"Jeje......bangun, udah setengah tujuh, nanti kamu terlambat ke sekolah!"
"Grr..." wanita yang di panggil hanya mengerang dan melanjutkan tidurnya. Sementara di luar kamar, sang Tante masik saja terus berteriak.
"Je.....bangun nggak, atau tante dobrak pintu kamar kamu!"
Yee dobrak ajah kalo bisa! Dasar nenek petir.
Jeje bukanya menjawab atau melakukan hal yang di suruh, Jeje malah mengumpat sang Tante dengan sebutan nenek petir.
Bukan hanya Jeje yang mengakui suara Tantenya yang seperti petir menggelegar jika sedang berteriak, bahkan beberapa teman Jeje dan tetangga sebelah juga mengakui.
"JEJE.................???" Teriak sang Tante sekuat-kuatnya. Suara melengking Tantenya, membuat Jeje sedikit pekak. Dia harus bertindak, setidaknya menjawab, kalau tidak Tantenya akan terus berteriak, sampai tetangga sebelah datang kerumah dan marah-marah.
"Apasih Tante?" Jawab Jeje cuek dari dalam kamarnya.
"Kamu gak lihat udah tengah tujuh!" Peringat Tante jej dari luar pintu
"Masih jam lima subuh!"
"JAM TENGAH TUJUH JEJE!" Tegas Tantenya.
"Jam tante itu rusak!"
"Mata kamu yang rusak. Ayo cepet BANGUN!!"
"Iya-iya ini udah bangun."
Kenyataannya Jeje masih tetap berbaring seperti semula, tanpa bergeser sedikitpun.
"Iya-iya apa? Kamu masih tetap tiduran, BANGKIT DAN CEPAT MANDI!!" Bentak Tantenya dengan geram.
Ihh tau ajah tuk nenek petir. ternyata matanya juga ada dimana-mana.
Jeje memilih mengumpat tanpa menjawab. Berdebat dengan Tantenya tak akan pernah menang.
Menyambar handuk yang tergantung, dengan malas, Jeje berjalan memasuki kamar mandinya.
Sementara sang Tante menghembuskan napas kasar, lalu berjalan menuruni anak tangga, menyiapkan sarapan untuk sang keponakan yang kelewat bandal.
Jeje tak pernah berubah, selalu malas bangun pagi dan menyusahkan Tantenya. Untung sang Tante belum menikah, jadi tak ada yang keberatan dengan keberadaan Jeje sekarang.
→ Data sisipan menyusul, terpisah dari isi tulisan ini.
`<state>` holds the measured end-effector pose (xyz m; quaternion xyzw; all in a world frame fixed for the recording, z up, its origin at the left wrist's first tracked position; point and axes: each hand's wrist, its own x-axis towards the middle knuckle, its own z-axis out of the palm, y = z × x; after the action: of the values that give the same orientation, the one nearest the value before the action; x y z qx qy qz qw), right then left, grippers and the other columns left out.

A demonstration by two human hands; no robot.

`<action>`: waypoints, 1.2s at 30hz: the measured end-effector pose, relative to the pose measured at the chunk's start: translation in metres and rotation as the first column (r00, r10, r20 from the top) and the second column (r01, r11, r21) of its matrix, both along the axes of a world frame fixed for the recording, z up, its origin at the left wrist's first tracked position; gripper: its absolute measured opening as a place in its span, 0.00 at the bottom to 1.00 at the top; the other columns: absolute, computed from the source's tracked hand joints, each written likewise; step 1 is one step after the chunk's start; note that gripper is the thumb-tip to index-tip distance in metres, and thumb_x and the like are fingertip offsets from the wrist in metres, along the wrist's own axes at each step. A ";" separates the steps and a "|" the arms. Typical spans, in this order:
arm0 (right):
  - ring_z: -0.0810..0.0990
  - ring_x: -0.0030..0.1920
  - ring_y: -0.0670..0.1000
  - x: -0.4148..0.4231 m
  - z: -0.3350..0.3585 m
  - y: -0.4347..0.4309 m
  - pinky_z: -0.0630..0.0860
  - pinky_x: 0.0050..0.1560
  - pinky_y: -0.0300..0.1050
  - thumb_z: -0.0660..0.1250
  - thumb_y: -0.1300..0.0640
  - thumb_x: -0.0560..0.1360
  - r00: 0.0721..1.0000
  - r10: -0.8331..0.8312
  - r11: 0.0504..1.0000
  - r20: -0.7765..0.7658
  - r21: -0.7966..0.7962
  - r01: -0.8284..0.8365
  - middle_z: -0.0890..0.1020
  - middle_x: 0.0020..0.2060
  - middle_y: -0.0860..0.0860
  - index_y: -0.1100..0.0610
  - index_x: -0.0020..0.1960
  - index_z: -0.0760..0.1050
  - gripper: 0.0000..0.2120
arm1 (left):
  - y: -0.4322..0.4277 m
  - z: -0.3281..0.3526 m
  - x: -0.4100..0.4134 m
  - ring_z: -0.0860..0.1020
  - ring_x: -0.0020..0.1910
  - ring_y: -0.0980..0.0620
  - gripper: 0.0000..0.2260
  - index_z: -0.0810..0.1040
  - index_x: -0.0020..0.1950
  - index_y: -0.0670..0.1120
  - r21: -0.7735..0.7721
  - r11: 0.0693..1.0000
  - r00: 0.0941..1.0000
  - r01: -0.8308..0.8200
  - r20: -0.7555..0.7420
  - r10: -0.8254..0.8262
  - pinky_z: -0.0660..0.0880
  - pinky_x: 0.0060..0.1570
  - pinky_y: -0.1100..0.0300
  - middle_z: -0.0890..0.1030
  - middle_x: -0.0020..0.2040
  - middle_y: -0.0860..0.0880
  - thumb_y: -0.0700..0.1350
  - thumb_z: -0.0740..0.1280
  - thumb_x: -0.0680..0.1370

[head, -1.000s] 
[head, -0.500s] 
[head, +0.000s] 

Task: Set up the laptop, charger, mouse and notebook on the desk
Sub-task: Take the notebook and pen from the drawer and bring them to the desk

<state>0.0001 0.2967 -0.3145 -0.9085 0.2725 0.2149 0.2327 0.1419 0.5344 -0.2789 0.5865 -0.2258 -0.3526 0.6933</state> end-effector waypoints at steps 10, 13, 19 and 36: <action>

Hanya saja kadang ulah keponakannya itu diluar kata Perempuan. Membuat dia selalu mendapat panggilan dari guru BK di sekolah Jeje.
Walau begitu, sang Tante sangat menyayangi keponakannya itu. Sejak Jeje masuk SMA BANGSA, sampai kelas dua sekarang, dia tidak pernah mengeluh pada orang tua Jeje. Semua kerepotan ia tanggung sendiri.
Sementar Ica, mama Jeje sendiri tak sanggup menghadapi ulah sang anak Perempuannya itu. Anak keduanya itu sulit diatur dan juga menyusahkan Ica yang dulu sedang mengandung. Entah menurun siapa kelakuan Jeje, tapi anak pertamanya, abang Jeje Alvin, lelaki yang sangat baik. Sampai-sampai, dia pernah menolak kuliah di Yokyakarta hanya untuk membantu sang mama, karena terlalu repot di buat Jeje.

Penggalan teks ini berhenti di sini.